Carnegie Mellon University School of Computer Science

High-Performance Computing (HPC)

Our Unix Engineering group supports privately-owned, high-performance computing (HPC) clusters for various research and instructional groups. The HPC service is designed to minimize support costs and efforts while maximizing the available resources.

In order to support many clusters effectively, we've established the following practices:

  • Common physical cluster architecture
  • Standardized operating system and deployment framework
  • Standardized job scheduler
  • Tiered support model for resources

Cluster architecture

The HPC clusters that we manage consist of the following common set of components:

Head Node (required)

  • Used to install and configure all additional cluster resources
  • Provides shared storage across cluster
  • Defines network layout for cluster
  • Acts as a login node for users
  • Acts as resource scheduler for the entire cluster

Cluster Devices: Storage nodes / NAS servers (required for persistent storage)

  • Provide persistent storage space for the cluster
  • ZFS employed for data integrity and snapshot capabilities

Compute Nodes

  • Fungible resources - interchangeable - no persistent data on these machines
  • Scalable - easy to add in order to increase computational capacity
  • Inexpensive (relatively) - these do not need to be as reliable (or as expensive) as the head node because they are interchangeable and do not store data locally

Premium Compute Nodes (GPU nodes / Distributed storage)

  • Fungible resources - interchangeable - persistent data replicated across multiple machines
  • Scalable - easy to add in order to increase computational capacity
  • Relatively inexpensive - these do not need to be as reliable as the head node. They typically contain scarce resources (GPUs)

Cluster Rack / Power

  • Customer-owned
  • Houses all cluster components (rack)
  • Eliminates per-system machine room charges
  • UPS required for critical systems (head node, networking, storage servers)
  • No UPS for compute nodes or GPU nodes

Network

  • Private gigabit Ethernet (required)
  • Management of cluster resources
  • Used to deploy nodes
  • Provides access to nodes and data across the cluster
  • Nat access between cluster nodes and public internet
  • Fast networking (optional)
  • Faster data access
  • Reduced latency (MPI jobs)
  • 10Gbit Ethernet supported
  • Infiniband supported

Operating System and Deployment Framework:

Previously, we standardized the Rocks cluster distribution as our deployment framework. Rocks is built on top of CentOS, which is derived from Red Hat Enterprise Linux. While we still support Rocks clusters running CentOS 7, we are in the process of phasing it out.
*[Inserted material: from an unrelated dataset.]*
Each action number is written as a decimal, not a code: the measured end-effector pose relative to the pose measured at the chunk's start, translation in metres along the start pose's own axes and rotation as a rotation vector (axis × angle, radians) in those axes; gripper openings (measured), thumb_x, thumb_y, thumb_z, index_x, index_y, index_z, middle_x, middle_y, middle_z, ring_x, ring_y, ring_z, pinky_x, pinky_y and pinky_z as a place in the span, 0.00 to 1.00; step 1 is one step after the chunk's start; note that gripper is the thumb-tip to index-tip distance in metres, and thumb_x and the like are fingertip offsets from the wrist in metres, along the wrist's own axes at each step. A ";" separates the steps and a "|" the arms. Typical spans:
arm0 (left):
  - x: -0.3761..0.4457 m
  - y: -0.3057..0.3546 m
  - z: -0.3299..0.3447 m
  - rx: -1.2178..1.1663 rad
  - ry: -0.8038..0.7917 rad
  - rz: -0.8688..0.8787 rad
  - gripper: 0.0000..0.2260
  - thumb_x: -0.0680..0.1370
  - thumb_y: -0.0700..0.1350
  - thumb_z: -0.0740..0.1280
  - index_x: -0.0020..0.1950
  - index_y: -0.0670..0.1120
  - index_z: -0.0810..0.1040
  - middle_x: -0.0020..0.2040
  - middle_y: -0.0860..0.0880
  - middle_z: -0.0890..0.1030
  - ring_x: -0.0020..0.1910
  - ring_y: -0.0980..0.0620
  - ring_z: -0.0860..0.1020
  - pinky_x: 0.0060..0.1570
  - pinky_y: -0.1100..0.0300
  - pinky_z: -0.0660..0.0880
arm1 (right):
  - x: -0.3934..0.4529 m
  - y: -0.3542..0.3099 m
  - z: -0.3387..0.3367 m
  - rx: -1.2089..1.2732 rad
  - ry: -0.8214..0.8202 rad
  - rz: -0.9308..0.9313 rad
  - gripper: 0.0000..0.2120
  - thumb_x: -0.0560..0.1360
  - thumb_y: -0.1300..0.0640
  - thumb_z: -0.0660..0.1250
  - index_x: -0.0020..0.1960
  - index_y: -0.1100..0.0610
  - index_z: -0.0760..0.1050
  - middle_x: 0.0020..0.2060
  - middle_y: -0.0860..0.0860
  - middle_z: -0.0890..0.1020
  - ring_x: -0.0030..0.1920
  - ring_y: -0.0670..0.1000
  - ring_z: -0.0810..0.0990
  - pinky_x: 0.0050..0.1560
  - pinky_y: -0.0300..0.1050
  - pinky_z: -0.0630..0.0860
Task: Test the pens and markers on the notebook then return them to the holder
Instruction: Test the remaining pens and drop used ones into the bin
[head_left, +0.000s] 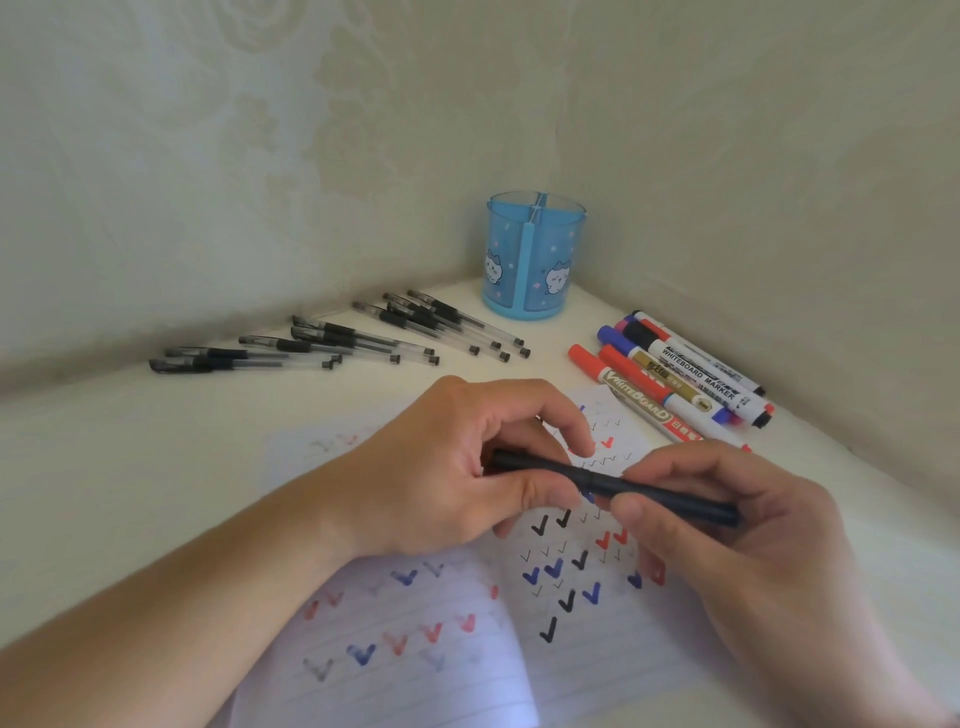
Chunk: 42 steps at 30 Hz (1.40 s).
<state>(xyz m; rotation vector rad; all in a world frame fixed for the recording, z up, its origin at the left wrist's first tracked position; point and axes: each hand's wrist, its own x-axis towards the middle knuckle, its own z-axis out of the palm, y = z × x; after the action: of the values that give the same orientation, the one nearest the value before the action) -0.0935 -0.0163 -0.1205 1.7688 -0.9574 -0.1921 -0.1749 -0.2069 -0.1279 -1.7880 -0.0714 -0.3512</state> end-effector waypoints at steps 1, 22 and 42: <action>0.000 0.000 0.000 -0.009 0.001 0.002 0.07 0.74 0.43 0.72 0.50 0.49 0.77 0.42 0.51 0.86 0.27 0.54 0.77 0.34 0.61 0.76 | 0.000 0.000 0.000 0.010 -0.002 0.000 0.09 0.62 0.50 0.77 0.40 0.51 0.82 0.31 0.53 0.85 0.23 0.51 0.77 0.28 0.43 0.77; 0.004 -0.014 -0.027 0.256 0.293 -0.046 0.22 0.77 0.65 0.59 0.56 0.49 0.80 0.51 0.61 0.82 0.51 0.58 0.81 0.51 0.57 0.78 | 0.019 -0.005 -0.013 0.265 0.134 0.189 0.02 0.73 0.68 0.68 0.43 0.63 0.77 0.31 0.60 0.84 0.20 0.51 0.72 0.19 0.31 0.65; -0.412 0.075 -0.102 1.204 0.631 -0.567 0.12 0.80 0.54 0.61 0.55 0.49 0.79 0.56 0.55 0.79 0.55 0.52 0.77 0.52 0.53 0.75 | -0.022 -0.117 0.206 0.248 -0.697 -0.115 0.09 0.76 0.58 0.68 0.37 0.54 0.78 0.27 0.54 0.80 0.23 0.52 0.73 0.24 0.38 0.63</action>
<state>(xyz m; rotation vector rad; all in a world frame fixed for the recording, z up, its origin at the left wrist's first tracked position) -0.3494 0.3293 -0.1402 2.8933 0.0094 0.7072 -0.1820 0.0226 -0.0661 -1.5878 -0.6812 0.2078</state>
We currently deploy clusters using our "in-house" Hydra framework. Hydra is a cluster deployment and configuration management framework developed by SCS Unix Engineering using Ansible. It is specifically designed to fit the needs of SCS HPC cluster users and the systems administrators who maintain these clusters. Its design was heavily influenced by Unix Engineering’s decade of experience building and maintaining Rocks clusters for SCS. The project was born of a response to the extremely long development time and lack of maintenance updates for Rocks.
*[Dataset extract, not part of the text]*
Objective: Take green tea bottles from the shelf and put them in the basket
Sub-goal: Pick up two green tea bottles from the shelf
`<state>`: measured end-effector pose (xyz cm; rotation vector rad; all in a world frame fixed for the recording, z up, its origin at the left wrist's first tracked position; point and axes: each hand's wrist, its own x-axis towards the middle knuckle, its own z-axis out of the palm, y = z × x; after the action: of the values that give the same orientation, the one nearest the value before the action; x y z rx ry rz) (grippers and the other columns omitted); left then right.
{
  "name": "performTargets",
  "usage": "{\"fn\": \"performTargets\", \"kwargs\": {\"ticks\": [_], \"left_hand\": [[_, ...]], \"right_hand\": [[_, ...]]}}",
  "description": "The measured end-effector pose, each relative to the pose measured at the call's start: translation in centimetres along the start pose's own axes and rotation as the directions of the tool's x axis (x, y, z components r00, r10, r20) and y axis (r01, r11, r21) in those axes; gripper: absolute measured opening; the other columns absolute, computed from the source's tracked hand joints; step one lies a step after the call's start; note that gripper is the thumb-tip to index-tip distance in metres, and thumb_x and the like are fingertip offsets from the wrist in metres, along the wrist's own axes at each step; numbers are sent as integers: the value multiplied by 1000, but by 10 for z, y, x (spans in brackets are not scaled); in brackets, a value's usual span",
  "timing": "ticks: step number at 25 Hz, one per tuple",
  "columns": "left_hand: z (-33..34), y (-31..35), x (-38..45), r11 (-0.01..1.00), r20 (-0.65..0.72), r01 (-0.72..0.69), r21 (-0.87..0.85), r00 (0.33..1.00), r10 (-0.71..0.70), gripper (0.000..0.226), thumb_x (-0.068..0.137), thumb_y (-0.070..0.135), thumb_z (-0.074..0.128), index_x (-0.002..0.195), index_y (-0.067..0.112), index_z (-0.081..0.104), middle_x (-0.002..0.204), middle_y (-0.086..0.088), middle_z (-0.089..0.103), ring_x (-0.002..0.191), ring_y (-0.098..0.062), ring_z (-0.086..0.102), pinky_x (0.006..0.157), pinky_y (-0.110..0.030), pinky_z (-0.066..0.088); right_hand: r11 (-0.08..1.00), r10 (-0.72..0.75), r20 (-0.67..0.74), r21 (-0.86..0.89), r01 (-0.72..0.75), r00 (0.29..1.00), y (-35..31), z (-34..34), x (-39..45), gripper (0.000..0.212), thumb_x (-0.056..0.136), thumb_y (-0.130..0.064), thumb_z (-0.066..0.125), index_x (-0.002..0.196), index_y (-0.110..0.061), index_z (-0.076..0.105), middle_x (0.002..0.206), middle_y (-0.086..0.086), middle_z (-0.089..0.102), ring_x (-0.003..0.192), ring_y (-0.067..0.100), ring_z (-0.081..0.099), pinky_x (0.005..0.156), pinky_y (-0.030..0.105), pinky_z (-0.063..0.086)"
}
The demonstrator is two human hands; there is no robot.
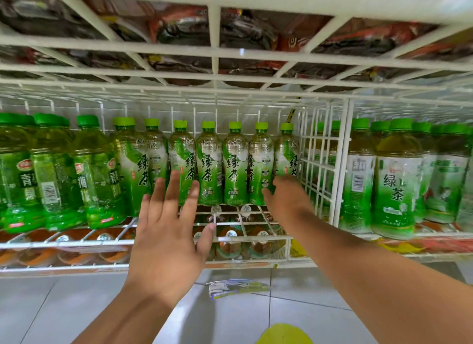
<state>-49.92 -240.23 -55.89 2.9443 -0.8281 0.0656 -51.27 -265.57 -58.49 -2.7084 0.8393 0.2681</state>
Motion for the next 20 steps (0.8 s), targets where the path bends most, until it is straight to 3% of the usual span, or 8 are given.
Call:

Hydra clusters currently run CentOS 7 or CentOS 8. Hydra significantly improves our ability to manage existing cluster resources and to deploy and customize new resources in a consistent, speedy, and reliable manner. Hydra reduces the downtime required for a cluster upgrade from more than a week to less than a day.

Job Schedulers

For resource allocation and task distribution and scheduling within clusters, SCS Unix Engineering supports the Slurm Workload Manager.

Running a job scheduler on the cluster allows tasks to be distributed to nodes continuously as resources become available permitting better resource utilization. It also allows jobs to continue running even when individual compute nodes are unavailable. Job schedulers also allow fair sharing and prioritization policies to be applied across the cluster. This allows researchers to safely share resources with the knowledge that they can access their resources when they need to.
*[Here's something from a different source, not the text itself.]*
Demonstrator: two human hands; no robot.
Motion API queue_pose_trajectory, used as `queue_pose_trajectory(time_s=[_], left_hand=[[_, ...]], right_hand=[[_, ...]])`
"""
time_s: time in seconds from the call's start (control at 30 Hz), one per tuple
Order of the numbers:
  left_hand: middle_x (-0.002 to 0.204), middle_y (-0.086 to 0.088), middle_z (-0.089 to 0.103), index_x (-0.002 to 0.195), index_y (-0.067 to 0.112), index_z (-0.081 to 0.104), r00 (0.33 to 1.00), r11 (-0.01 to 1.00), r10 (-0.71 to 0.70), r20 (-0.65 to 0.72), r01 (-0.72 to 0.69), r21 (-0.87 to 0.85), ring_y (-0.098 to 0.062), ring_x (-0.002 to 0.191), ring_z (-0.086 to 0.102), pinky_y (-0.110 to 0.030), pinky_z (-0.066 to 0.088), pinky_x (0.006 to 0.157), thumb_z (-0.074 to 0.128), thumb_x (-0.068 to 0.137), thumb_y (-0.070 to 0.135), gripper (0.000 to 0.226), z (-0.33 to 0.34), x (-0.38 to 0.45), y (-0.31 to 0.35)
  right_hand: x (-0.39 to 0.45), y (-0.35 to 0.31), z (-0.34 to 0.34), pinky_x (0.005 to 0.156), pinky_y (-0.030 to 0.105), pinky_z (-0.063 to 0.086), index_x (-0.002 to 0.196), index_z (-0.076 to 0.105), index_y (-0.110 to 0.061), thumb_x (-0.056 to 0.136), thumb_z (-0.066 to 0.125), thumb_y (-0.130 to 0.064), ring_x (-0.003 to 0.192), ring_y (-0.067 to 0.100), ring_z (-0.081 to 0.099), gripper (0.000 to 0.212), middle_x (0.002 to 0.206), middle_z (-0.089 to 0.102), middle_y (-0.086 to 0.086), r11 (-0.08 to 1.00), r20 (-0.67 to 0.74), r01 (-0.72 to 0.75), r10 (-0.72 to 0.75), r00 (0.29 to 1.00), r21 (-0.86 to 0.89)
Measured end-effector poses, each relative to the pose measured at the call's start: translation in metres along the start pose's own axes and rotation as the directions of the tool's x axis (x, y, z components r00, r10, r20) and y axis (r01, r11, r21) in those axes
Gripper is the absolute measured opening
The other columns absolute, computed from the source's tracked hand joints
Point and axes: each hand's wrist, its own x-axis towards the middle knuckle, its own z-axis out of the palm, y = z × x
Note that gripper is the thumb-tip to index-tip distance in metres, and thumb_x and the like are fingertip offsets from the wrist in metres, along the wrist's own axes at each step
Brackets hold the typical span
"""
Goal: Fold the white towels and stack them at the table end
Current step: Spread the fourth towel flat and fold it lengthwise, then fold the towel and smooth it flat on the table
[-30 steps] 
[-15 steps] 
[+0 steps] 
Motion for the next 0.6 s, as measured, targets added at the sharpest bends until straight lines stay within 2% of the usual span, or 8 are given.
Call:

OS / Application Containers

SCS Unix Engineering does not support Docker on the HPC clusters we manage. There are a number of compatibility and security issues with running Docker in a shared environment which precludes us from providing support. We do support Singularity for running containers on HPC clusters.

Tiered Support Levels

High Priority (cluster infrastructure)

This includes resources that are critical to the operation of the cluster as a whole. This generally means the cluster's head node, login nodes, and storage servers. We work to respond quickly when there are problems with these systems. 

Elevated Priority (distributed storage and scarce or complex resources)

These systems contain scarce resources (persistent data, GPUs, etc) that require higher levels of attention when they experience problems. We prioritize these systems at a higher level when troubleshooting but do not treat the availability of individual nodes in this tier as urgent.

Normal Priority (standard compute resources)

These systems are the regular compute nodes in a cluster. Cluster compute nodes are fungible interchangeable resources and should not contain any persistent data. Support of these systems is "best effort" as time permits.